We expect to invest in a broad range of securities and financial instruments, including, without limitation, debt and equity securities (including preferred and convertible securities), bank debt, high-yield debt and equity securities of financially distressed companies and "small cap" companies, commodities, currencies, options, swaps, contracts for differences, investment partnerships, warrants, futures and other derivative financial instruments (collectively, "Financial Instruments"). Investments in Financial Instruments may be made on securities exchanges, over- the-counter and through privately negotiated transactions. Investments in commodities may be in physical commodities.
We may hold both long and short positions in Financial Instruments and may employ leverage to enhance returns subject to regulatory limits and contractual limitations imposed by prime brokers and other lenders. Leverage may take the form of trading on margin, investing in derivative instruments that are inherently leveraged, and entering into other forms of direct or indirect borrowing.
The principal investment strategies may include: (1) Capital Structure Investing. MAK generally pursues a fundamental value-oriented investing approach through investments in debt and equity securities and related derivative securities including, without limitation, in common, preferred and convertible securities, bank debt, debt and equity securities of high-yield and distressed issuers and warrants and derivative securities.

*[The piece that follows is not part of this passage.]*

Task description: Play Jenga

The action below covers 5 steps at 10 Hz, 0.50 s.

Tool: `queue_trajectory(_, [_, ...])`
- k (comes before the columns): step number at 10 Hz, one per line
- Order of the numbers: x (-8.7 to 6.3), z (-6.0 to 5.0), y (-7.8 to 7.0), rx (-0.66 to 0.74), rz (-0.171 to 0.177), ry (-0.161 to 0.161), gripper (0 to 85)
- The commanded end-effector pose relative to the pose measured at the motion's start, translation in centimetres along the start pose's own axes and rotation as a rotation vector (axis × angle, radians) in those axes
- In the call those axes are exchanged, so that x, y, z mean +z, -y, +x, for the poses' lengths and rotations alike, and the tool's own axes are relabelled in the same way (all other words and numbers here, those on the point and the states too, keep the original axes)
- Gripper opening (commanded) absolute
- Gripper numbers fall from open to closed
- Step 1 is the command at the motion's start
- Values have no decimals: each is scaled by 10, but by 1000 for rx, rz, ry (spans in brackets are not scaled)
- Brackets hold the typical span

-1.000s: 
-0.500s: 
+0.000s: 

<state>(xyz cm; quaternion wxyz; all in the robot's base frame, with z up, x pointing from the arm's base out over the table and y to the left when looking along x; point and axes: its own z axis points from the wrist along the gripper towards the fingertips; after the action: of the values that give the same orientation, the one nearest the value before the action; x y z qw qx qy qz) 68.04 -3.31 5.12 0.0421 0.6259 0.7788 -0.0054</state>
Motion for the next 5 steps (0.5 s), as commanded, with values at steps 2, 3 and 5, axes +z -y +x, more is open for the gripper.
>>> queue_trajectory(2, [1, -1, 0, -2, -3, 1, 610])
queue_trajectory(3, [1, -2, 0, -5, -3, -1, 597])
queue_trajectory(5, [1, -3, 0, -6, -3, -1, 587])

(2) Equity Pairs Trading. MAK may pursue a relative value equity pairs trading strategy. An equity pairs trade may involve the simultaneous purchase of a security (or basket of securities) in an industry sector and short sale of a different security (or basket of securities) in the same industry sector, seeking to capitalize on a valuation disparity between the securities. When utilizing this strategy, MAK's view is not necessarily that one stock will go up and the other will fall but rather that one will outperform/underperform the other.
(3) Special Situations. MAK may invest in special situations. A special situation investment may include investing in a company currently in, or expected to be subject to, bankruptcy, restructuring, operational turn-around, spin-offs or other similar corporate events. MAK may evaluate the potential effects of a corporate event on a company's valuation to identify potential value-oriented investment opportunities. These investments may be long or short and may generally not be hedged.
(4) Macro-Oriented Investments: MAK may seek to capitalize on or respond to its interpretation of the outlook for various macroeconomic factors through investments in commodities, currencies or other securities or investment vehicles or related derivative instruments. Such investments may be intended to hedge other parts of the portfolio against specific risks or macro factors, or may be independent investments in which MAK seeks to profit.
Investors should note that the foregoing is not intended to be an exhaustive description of the relevant investment strategies nor a complete list of all investment strategies that may be employed by MAK.
MAK cannot assure any of its investors or Hedge Fund Clients that its investment objective will be achieved or that losses on investments will be avoided. Investing in securities involves a risk of loss that investors should be prepared to bear.
Investment Objectives of Distressed Debt Funds The Distressed Debt Funds seek to achieve long-term capital growth through opportunistic investments in stressed and distressed securities, issued primarily by middle market companies whose headquarters are located predominantly in North America and Europe. The Distressed Debt Funds’ investment activities will consist primarily of two broad categories: debt which has temporarily declined in value but is expected to rebound toward par, and debt which is expected to restructure, likely into equity or a combination of post-reorganization debt and equity. The Distressed Debt Funds may also invest in distressed equities.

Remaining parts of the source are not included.